§ Prompt:
Repeat exactly the lines below that lie between the line with "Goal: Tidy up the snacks" and the line with "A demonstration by", counting both of those lines as part of the answer.

======== Provided entries ========

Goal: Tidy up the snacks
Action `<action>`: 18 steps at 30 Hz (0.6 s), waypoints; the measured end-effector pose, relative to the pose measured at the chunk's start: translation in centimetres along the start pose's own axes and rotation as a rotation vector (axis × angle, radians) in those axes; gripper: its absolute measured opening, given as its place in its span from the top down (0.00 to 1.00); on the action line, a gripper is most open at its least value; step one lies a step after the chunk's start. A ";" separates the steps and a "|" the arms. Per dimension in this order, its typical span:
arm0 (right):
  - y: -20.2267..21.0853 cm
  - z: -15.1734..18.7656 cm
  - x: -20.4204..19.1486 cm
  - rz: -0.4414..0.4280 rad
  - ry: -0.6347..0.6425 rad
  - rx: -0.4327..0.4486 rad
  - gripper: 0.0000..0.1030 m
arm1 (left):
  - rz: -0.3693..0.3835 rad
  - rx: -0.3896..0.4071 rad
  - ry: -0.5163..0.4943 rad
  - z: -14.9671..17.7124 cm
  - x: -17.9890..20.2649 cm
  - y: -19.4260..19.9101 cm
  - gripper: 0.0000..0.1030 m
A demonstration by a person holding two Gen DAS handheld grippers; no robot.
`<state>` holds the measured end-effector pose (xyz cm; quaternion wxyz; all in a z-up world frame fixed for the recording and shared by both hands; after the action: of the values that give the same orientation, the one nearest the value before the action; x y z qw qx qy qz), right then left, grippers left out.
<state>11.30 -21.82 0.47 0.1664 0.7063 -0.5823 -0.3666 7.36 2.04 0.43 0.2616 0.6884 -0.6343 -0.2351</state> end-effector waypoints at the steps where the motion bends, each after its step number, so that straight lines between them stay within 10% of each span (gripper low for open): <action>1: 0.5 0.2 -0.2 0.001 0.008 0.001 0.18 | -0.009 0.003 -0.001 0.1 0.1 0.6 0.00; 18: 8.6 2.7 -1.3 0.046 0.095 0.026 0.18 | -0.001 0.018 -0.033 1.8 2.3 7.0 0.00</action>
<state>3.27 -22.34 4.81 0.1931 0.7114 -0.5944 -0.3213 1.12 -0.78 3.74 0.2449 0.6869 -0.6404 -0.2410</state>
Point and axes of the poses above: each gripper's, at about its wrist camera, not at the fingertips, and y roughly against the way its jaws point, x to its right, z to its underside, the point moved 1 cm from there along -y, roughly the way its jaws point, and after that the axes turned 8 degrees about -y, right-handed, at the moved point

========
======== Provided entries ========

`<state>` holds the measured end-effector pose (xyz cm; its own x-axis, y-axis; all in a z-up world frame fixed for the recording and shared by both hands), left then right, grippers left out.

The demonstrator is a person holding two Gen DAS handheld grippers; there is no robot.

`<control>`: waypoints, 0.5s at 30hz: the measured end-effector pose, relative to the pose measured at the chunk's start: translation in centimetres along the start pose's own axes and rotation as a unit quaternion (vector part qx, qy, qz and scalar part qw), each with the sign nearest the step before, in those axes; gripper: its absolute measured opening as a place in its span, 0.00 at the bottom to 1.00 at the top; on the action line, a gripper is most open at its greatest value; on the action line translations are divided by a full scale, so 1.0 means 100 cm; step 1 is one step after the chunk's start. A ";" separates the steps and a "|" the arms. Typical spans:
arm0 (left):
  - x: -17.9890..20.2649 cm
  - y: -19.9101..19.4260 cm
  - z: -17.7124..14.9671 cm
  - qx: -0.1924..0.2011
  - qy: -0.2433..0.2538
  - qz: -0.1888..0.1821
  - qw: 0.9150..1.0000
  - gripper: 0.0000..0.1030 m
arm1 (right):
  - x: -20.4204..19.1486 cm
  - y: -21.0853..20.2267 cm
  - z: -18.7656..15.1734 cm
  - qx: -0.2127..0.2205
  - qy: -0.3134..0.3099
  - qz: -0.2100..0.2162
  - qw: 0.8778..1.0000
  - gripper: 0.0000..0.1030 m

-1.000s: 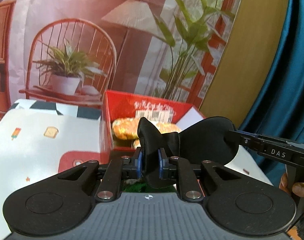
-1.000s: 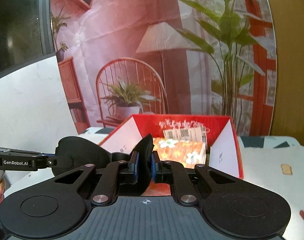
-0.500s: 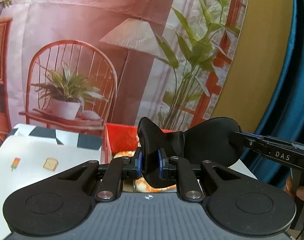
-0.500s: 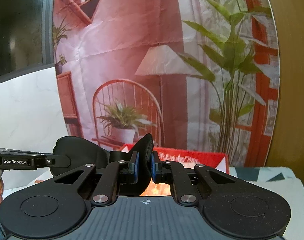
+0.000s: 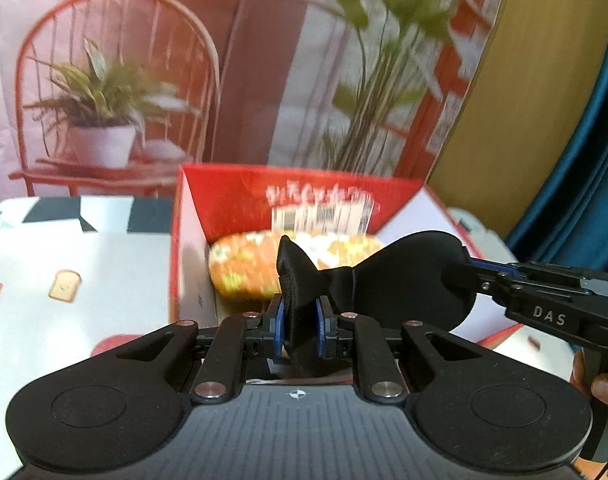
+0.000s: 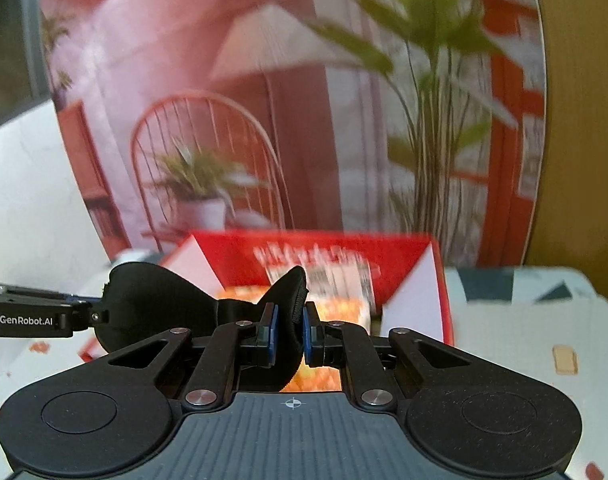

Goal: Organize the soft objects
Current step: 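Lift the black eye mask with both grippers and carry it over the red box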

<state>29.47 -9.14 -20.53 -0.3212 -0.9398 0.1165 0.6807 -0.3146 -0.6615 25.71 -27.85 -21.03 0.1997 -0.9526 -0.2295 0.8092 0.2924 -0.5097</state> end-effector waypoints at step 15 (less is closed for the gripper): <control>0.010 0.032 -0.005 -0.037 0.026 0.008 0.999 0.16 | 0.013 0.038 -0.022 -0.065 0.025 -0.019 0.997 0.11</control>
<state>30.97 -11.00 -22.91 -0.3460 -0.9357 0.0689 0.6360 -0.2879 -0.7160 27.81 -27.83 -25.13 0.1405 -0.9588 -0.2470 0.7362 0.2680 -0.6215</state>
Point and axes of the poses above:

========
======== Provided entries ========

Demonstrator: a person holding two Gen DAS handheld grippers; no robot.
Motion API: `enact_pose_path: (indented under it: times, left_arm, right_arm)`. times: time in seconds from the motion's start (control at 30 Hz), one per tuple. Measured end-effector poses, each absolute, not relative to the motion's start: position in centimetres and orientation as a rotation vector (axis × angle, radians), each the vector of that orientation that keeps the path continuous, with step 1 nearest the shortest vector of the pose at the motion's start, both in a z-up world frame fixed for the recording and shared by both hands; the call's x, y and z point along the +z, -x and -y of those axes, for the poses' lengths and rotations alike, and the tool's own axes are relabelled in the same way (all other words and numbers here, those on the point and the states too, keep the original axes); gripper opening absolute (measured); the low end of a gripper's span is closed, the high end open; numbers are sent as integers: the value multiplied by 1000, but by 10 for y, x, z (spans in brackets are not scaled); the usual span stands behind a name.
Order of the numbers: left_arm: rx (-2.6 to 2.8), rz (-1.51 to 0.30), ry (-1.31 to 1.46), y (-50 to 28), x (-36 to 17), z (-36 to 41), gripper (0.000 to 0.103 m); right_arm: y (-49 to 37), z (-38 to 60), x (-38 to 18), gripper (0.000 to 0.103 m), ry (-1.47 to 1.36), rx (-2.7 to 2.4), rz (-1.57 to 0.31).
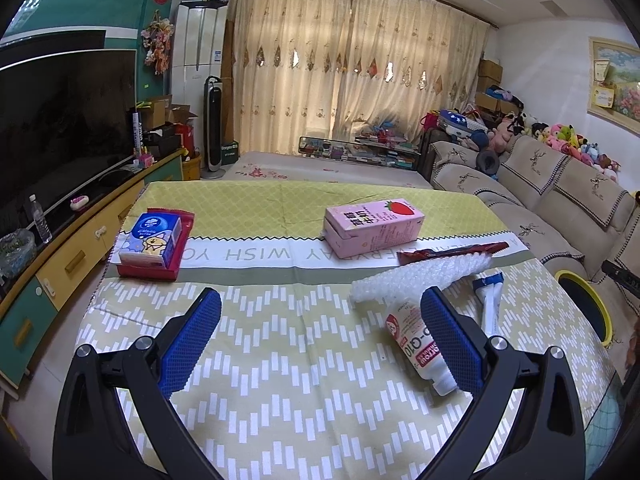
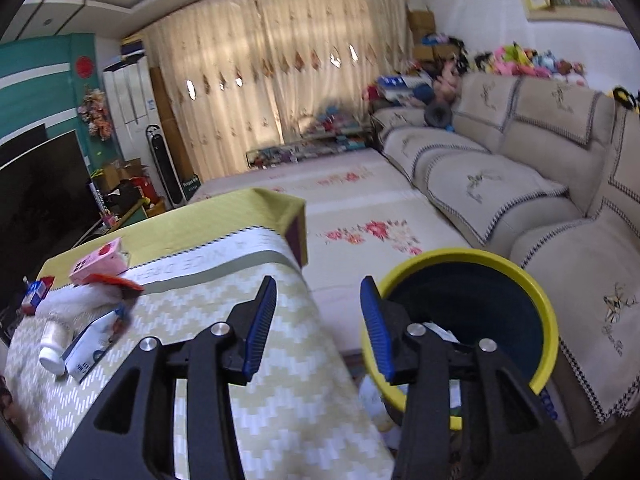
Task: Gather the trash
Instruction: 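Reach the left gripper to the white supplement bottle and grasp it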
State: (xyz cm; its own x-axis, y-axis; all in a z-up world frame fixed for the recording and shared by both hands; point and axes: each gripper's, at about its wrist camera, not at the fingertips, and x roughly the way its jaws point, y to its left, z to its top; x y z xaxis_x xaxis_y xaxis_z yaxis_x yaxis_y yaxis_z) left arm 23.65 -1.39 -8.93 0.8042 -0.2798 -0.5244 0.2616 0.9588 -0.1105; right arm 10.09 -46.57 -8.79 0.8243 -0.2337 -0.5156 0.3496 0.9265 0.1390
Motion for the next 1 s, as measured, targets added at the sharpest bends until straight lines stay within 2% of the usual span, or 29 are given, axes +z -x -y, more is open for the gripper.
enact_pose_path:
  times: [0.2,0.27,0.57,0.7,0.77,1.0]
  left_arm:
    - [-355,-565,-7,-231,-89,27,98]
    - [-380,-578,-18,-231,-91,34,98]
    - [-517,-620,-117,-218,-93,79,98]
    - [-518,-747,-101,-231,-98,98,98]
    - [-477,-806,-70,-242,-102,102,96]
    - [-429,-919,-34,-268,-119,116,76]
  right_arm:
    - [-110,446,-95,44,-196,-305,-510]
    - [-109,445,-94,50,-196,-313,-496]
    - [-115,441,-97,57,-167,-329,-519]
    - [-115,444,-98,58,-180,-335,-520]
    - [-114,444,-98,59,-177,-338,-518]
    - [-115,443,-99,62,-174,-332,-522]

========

§ Exercise output:
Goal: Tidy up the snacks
Action `<action>`: 18 steps at 30 Hz (0.6 s), waypoints; the measured end-effector pose, relative to the pose measured at the chunk's start: translation in centimetres along the start pose's own axes and rotation as a rotation vector (axis × angle, radians) in those axes; gripper: its absolute measured opening, given as its place in its span from the top down (0.00 to 1.00); on the action line, a gripper is most open at its least value; step one lies a step after the chunk's start. A ";" separates the steps and a "|" the arms. Per dimension in this order, its typical span:
arm0 (right):
  - y: -20.2267..21.0853 cm
  - z: -15.1734..18.7656 cm
  - x: -20.4204..19.1486 cm
  - rz: -0.4414..0.4280 rad
  - ry: -0.6347..0.6425 rad
  - rx: -0.4327..0.4486 rad
  - gripper: 0.0000..0.1030 m
arm1 (left):
  - rz: -0.3693..0.3835 rad
  - rx: -0.3896..0.4071 rad
  - ry: -0.5163..0.4943 rad
  - z: -14.9671..17.7124 cm
  - x: -17.9890..20.2649 cm
  - y: -19.4260..19.9101 cm
  - gripper: 0.0000..0.1030 m
A demonstration by a person holding two Gen DAS handheld grippers; no robot.

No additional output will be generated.